An example of this fallback at work is the following:
julia> using StaticArrays
julia> convert(AbstractVector{Int}, SVector(1,2))
2-element SArray{Tuple{2},Int64,1,2} with indices SOneTo(2):
1
2
julia> convert(AbstractVector{Float64}, SVector(1,2))
2-element MArray{Tuple{2},Float64,1,2} with indices SOneTo(2):
1.0
2.0
Conversion to AbstractVector{Int}
is fine, but changing the element type from Int
to Float64
suddenly makes the result a mutable array (MArray
rather than SArray
), which may be less efficient later on. This can of course be fixed in StaticArrays and it soon will be (see JuliaArrays/StaticArrays.jl#747).

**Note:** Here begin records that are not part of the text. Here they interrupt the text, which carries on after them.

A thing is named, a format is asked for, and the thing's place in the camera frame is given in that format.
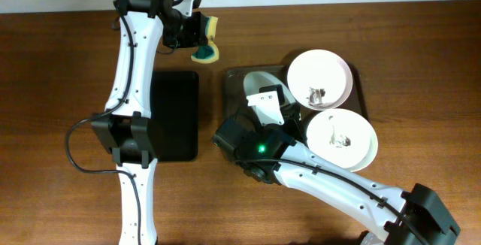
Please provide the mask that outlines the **brown serving tray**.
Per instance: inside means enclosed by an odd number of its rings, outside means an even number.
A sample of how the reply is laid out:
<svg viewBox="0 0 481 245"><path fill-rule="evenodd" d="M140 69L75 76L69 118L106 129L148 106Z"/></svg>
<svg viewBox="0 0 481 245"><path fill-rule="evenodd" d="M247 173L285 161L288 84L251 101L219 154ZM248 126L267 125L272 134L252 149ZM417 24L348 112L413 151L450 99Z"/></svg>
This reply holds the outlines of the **brown serving tray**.
<svg viewBox="0 0 481 245"><path fill-rule="evenodd" d="M363 116L370 122L368 109L365 104L365 98L362 90L362 82L357 67L348 62L347 65L352 74L353 85L351 93L346 101L339 106L339 108L351 110ZM247 107L247 99L244 92L244 78L250 72L263 71L273 75L285 86L287 84L287 74L289 65L261 65L250 67L232 68L225 71L222 78L222 118L227 119L234 114L240 107L241 112L250 117L252 121L258 121L255 113ZM314 118L317 111L297 106L297 120L293 121L290 117L285 119L286 123L283 129L288 135L291 135L296 140L301 140L307 145L306 129L309 121Z"/></svg>

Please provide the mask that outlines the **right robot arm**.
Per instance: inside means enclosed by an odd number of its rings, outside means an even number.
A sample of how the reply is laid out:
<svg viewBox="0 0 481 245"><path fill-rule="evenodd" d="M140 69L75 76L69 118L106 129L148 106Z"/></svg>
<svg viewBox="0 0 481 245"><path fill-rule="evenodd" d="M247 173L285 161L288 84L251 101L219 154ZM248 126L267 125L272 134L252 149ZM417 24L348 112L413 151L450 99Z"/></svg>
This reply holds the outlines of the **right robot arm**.
<svg viewBox="0 0 481 245"><path fill-rule="evenodd" d="M263 127L247 111L241 85L222 85L225 121L212 142L258 182L318 198L368 230L363 244L454 244L461 228L432 189L409 192L342 169L311 152L280 126Z"/></svg>

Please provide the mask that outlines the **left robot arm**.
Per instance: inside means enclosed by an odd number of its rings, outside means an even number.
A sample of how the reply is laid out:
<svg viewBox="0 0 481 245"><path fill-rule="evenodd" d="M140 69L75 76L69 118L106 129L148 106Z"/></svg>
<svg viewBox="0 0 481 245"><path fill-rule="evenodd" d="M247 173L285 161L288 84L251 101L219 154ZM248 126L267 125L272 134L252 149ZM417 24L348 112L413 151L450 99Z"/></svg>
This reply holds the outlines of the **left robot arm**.
<svg viewBox="0 0 481 245"><path fill-rule="evenodd" d="M177 50L211 43L216 18L198 11L201 0L114 0L121 32L116 75L104 113L92 127L113 157L121 185L121 244L155 244L153 180L160 155L154 138L151 83L160 44Z"/></svg>

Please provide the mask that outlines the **pink rimmed white plate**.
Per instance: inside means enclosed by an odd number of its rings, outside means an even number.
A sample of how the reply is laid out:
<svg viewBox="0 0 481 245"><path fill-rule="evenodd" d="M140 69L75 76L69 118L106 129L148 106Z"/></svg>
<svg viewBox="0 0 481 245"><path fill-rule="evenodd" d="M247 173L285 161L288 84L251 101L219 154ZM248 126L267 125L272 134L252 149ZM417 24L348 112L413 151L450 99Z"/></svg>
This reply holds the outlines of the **pink rimmed white plate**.
<svg viewBox="0 0 481 245"><path fill-rule="evenodd" d="M327 110L341 106L348 99L353 75L346 61L337 54L308 50L290 64L287 84L301 105L311 110Z"/></svg>

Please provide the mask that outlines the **green yellow sponge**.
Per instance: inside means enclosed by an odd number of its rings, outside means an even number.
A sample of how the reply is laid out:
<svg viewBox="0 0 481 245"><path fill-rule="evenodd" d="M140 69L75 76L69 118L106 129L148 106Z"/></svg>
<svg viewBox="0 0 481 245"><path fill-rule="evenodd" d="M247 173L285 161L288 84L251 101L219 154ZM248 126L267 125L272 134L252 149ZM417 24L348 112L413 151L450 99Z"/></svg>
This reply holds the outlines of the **green yellow sponge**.
<svg viewBox="0 0 481 245"><path fill-rule="evenodd" d="M210 64L219 60L219 49L215 45L216 26L218 23L217 17L209 17L210 24L208 29L208 44L201 45L197 51L191 55L191 60L201 64Z"/></svg>

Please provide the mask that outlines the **pale blue plate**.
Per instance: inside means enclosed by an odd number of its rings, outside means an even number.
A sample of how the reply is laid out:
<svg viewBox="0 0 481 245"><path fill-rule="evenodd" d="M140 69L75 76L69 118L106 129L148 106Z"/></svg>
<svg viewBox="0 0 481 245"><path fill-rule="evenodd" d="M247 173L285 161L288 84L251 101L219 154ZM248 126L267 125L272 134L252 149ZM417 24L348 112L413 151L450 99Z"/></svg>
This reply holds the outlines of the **pale blue plate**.
<svg viewBox="0 0 481 245"><path fill-rule="evenodd" d="M273 85L281 85L283 89L284 102L280 103L283 115L293 115L295 118L299 119L300 106L297 104L294 96L287 85L271 73L266 71L249 72L245 76L243 82L244 94L245 96L255 95L261 92L261 88Z"/></svg>

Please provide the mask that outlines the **black plastic tray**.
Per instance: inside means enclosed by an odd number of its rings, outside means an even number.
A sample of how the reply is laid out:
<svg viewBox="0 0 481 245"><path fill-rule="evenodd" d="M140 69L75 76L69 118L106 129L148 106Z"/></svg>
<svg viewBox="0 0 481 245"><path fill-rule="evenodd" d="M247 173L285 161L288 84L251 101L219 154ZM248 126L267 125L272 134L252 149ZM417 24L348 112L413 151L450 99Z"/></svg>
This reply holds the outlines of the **black plastic tray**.
<svg viewBox="0 0 481 245"><path fill-rule="evenodd" d="M161 127L160 162L190 162L198 155L199 78L194 71L156 71L152 119Z"/></svg>

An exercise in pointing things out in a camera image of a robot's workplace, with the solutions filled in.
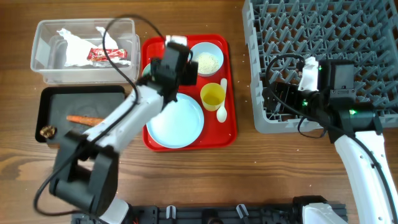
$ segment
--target red tray
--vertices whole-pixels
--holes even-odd
[[[198,139],[189,146],[180,149],[169,149],[157,144],[149,135],[146,126],[144,126],[142,130],[144,143],[149,149],[156,152],[226,147],[235,141],[238,133],[236,129],[235,105],[227,41],[222,36],[216,34],[188,35],[187,39],[188,47],[190,48],[200,42],[210,42],[217,45],[224,53],[224,63],[217,73],[211,77],[201,77],[198,75],[196,86],[180,86],[180,89],[178,90],[178,92],[184,93],[195,99],[203,110],[203,114],[205,115],[205,125]],[[161,58],[163,56],[163,52],[164,44],[160,37],[146,40],[142,46],[142,67],[145,68],[145,66],[150,63],[150,59],[152,57]],[[222,78],[226,78],[228,81],[225,99],[225,108],[228,112],[228,116],[224,123],[217,121],[216,111],[211,112],[204,109],[200,99],[200,90],[204,85],[211,82],[220,83]]]

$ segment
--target yellow cup
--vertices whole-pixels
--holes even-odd
[[[225,92],[220,84],[209,83],[200,90],[200,98],[206,110],[215,111],[225,100]]]

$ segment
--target rice
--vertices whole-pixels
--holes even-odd
[[[198,65],[198,73],[201,74],[211,74],[215,73],[218,70],[218,60],[217,58],[209,53],[201,53],[197,61],[199,63]]]

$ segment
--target red snack package
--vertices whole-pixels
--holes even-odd
[[[127,50],[124,49],[106,49],[106,53],[108,53],[110,59],[112,58],[127,58]],[[88,53],[87,60],[91,60],[93,62],[107,62],[108,60],[105,57],[103,49],[90,49]]]

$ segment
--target bowl of rice
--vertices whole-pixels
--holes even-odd
[[[198,62],[198,75],[209,77],[214,75],[223,65],[224,55],[217,45],[202,42],[191,48],[192,60]]]

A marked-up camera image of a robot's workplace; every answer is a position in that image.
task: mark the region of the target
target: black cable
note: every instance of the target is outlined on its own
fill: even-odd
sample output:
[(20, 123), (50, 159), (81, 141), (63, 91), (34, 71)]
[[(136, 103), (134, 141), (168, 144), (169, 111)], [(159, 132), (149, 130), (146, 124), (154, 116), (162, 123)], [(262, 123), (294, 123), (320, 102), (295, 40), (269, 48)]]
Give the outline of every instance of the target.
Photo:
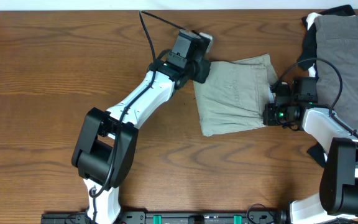
[(333, 109), (334, 109), (334, 106), (335, 104), (338, 102), (339, 100), (339, 97), (341, 96), (341, 93), (342, 93), (342, 89), (343, 89), (343, 83), (342, 83), (342, 76), (341, 74), (339, 73), (339, 70), (329, 61), (325, 60), (325, 59), (322, 59), (322, 58), (318, 58), (318, 57), (313, 57), (313, 58), (307, 58), (307, 59), (304, 59), (304, 60), (300, 60), (299, 62), (297, 63), (294, 63), (293, 65), (291, 65), (291, 67), (289, 67), (284, 73), (283, 75), (270, 87), (271, 91), (274, 92), (275, 89), (278, 87), (278, 85), (282, 82), (284, 76), (286, 74), (288, 74), (288, 72), (293, 69), (295, 66), (297, 66), (298, 64), (300, 63), (303, 63), (303, 62), (306, 62), (306, 61), (310, 61), (310, 60), (319, 60), (319, 61), (322, 61), (326, 64), (328, 64), (329, 66), (331, 66), (335, 72), (336, 72), (336, 75), (338, 76), (338, 79), (339, 79), (339, 91), (338, 91), (338, 94), (336, 95), (335, 97), (335, 100), (333, 101), (333, 103), (331, 104), (331, 106), (329, 107), (329, 116), (332, 117), (333, 120), (335, 120), (335, 122), (337, 122), (337, 124), (339, 124), (340, 126), (342, 126), (346, 131), (349, 131), (354, 137), (356, 137), (358, 139), (358, 134), (357, 134), (357, 130), (353, 130), (351, 129), (350, 127), (348, 127), (347, 125), (345, 125), (342, 121), (340, 121), (337, 117), (335, 117), (335, 113), (333, 113)]
[[(250, 210), (253, 207), (257, 206), (257, 205), (266, 208), (265, 205), (262, 205), (261, 203), (255, 203), (255, 204), (251, 205), (251, 207), (248, 208), (247, 213), (246, 213), (246, 217), (247, 217), (248, 221), (251, 222), (252, 224), (259, 224), (259, 223), (256, 223), (252, 219), (249, 218)], [(273, 221), (270, 222), (270, 223), (267, 223), (267, 224), (273, 224), (275, 222), (275, 219), (276, 219), (275, 216), (273, 214), (271, 214), (270, 211), (267, 211), (267, 213), (273, 218)]]
[(65, 219), (65, 224), (76, 224), (76, 222), (73, 222), (73, 220), (76, 220), (76, 216), (81, 214), (82, 212), (76, 212), (73, 214), (69, 214), (66, 219)]
[(274, 111), (274, 118), (275, 118), (276, 122), (278, 124), (281, 124), (283, 128), (290, 128), (292, 131), (300, 131), (299, 126), (296, 129), (293, 129), (292, 125), (291, 125), (291, 122), (284, 122), (283, 123), (283, 122), (280, 121), (280, 119), (278, 118), (278, 113), (277, 112), (281, 109), (281, 107), (282, 107), (281, 105), (278, 105), (276, 110)]
[[(94, 192), (96, 191), (96, 187), (91, 188), (91, 190), (89, 190), (89, 194), (94, 194)], [(96, 214), (98, 213), (97, 209), (96, 209), (96, 197), (92, 198), (92, 204), (93, 204), (93, 218), (92, 218), (92, 224), (96, 224)]]
[(167, 53), (171, 52), (171, 49), (165, 49), (163, 51), (161, 51), (161, 53), (158, 55), (157, 60), (160, 60), (162, 57), (164, 57), (164, 55), (166, 55)]
[[(143, 30), (146, 33), (147, 40), (149, 41), (150, 48), (152, 50), (153, 64), (155, 65), (156, 58), (155, 58), (154, 46), (153, 46), (152, 39), (150, 38), (149, 32), (147, 30), (147, 27), (146, 27), (146, 25), (144, 23), (142, 13), (145, 13), (145, 12), (144, 11), (139, 11), (139, 18), (140, 18), (140, 22), (142, 23)], [(120, 116), (119, 121), (118, 121), (117, 131), (116, 131), (116, 137), (115, 137), (116, 142), (114, 143), (112, 153), (110, 154), (110, 157), (109, 157), (109, 159), (112, 159), (112, 160), (111, 160), (111, 163), (110, 163), (110, 166), (109, 166), (109, 171), (108, 171), (108, 174), (107, 174), (107, 177), (106, 177), (106, 181), (104, 181), (104, 184), (102, 185), (102, 187), (101, 187), (101, 189), (99, 190), (98, 193), (94, 194), (94, 192), (89, 192), (89, 196), (91, 198), (99, 197), (103, 193), (103, 191), (107, 188), (107, 186), (109, 185), (111, 177), (112, 177), (112, 173), (114, 171), (114, 162), (115, 162), (116, 154), (117, 154), (117, 146), (118, 146), (118, 143), (119, 143), (119, 139), (121, 137), (121, 128), (122, 128), (122, 121), (124, 120), (124, 116), (128, 112), (129, 108), (131, 108), (131, 106), (136, 102), (136, 100), (138, 100), (153, 85), (154, 80), (155, 80), (155, 73), (156, 73), (156, 69), (154, 69), (152, 79), (149, 82), (149, 84), (147, 84), (146, 88), (144, 88), (138, 95), (136, 95), (128, 103), (128, 105), (125, 106), (124, 109), (122, 110), (121, 116)]]
[(181, 26), (178, 26), (178, 25), (176, 25), (176, 24), (174, 24), (174, 23), (172, 23), (172, 22), (170, 22), (170, 21), (166, 21), (165, 19), (162, 19), (161, 17), (155, 16), (155, 15), (149, 13), (149, 12), (145, 12), (145, 11), (140, 11), (140, 12), (143, 13), (143, 14), (146, 14), (146, 15), (148, 15), (148, 16), (151, 16), (151, 17), (153, 17), (153, 18), (156, 18), (156, 19), (158, 19), (158, 20), (161, 20), (162, 22), (165, 22), (165, 23), (167, 23), (167, 24), (170, 24), (171, 26), (174, 26), (174, 27), (176, 27), (176, 28), (178, 28), (178, 29), (185, 29), (185, 28), (183, 28), (183, 27), (181, 27)]

However, in StaticArrays one can not fix the linear algebra types in stdlib. Fixing the example above, i.e., returning immutable SVector
and SArray
types upon conversion, one gets the following inconsistent behaviour when using Symmetric
or UpperTriangular
:
julia> s = Symmetric(SA[1 2; 2 3])
2×2 Symmetric{Int64,SArray{Tuple{2,2},Int64,2,4}}:
1 2
2 3
julia> convert(AbstractMatrix{Float64}, s)
2×2 Symmetric{Float64,SArray{Tuple{2,2},Float64,2,4}}:
1.0 2.0
2.0 3.0
julia> tri = UpperTriangular(SA[1 2; 0 3])
2×2 UpperTriangular{Int64,SArray{Tuple{2,2},Int64,2,4}}:
1 2
⋅ 3
julia> convert(AbstractMatrix{Float64}, tri)
2×2 UpperTriangular{Float64,MArray{Tuple{2,2},Float64,2,4}}:
1.0 2.0
⋅ 3.0
The point is that the symmetric type retains the immutable SArray
after conversion, but the triangular type now carries a mutable MArray
. The reason is that Symmetric
implements the AbstractMatrix{T}(A::Symmetric)
constructor and recursively converts its data, but UpperTriangular
doesn't. The result is correct, but in this case arguably not optimal.
A simpler example strictly within Base is:
julia> convert(AbstractVector{Float64}, 1:3)
3-element Array{Float64,1}:
1.0
2.0
3.0
This is the same fallback at work. One could argue that in some cases a better answer would be 1.0:1.0:3.0
(which is immutable).
These issues are easily fixed and I'd be happy to do so. In fact I already tested what would happen, see JuliaArrays/StaticArrays.jl#747 (comment). However, that depends on whether the "fix" is actually desirable.
Is convert(AbstractVector{Float64}, myvector)
a good way to generically change an element type?
Do developers currently assume that the output after this conversion is mutable (I found exactly one example of that assumption in SparseArrays here)?
Could this affect the promotion of arrays somewhere?
There have been several issues about the construction of array, but I found none specifically on the conversion to an abstract type.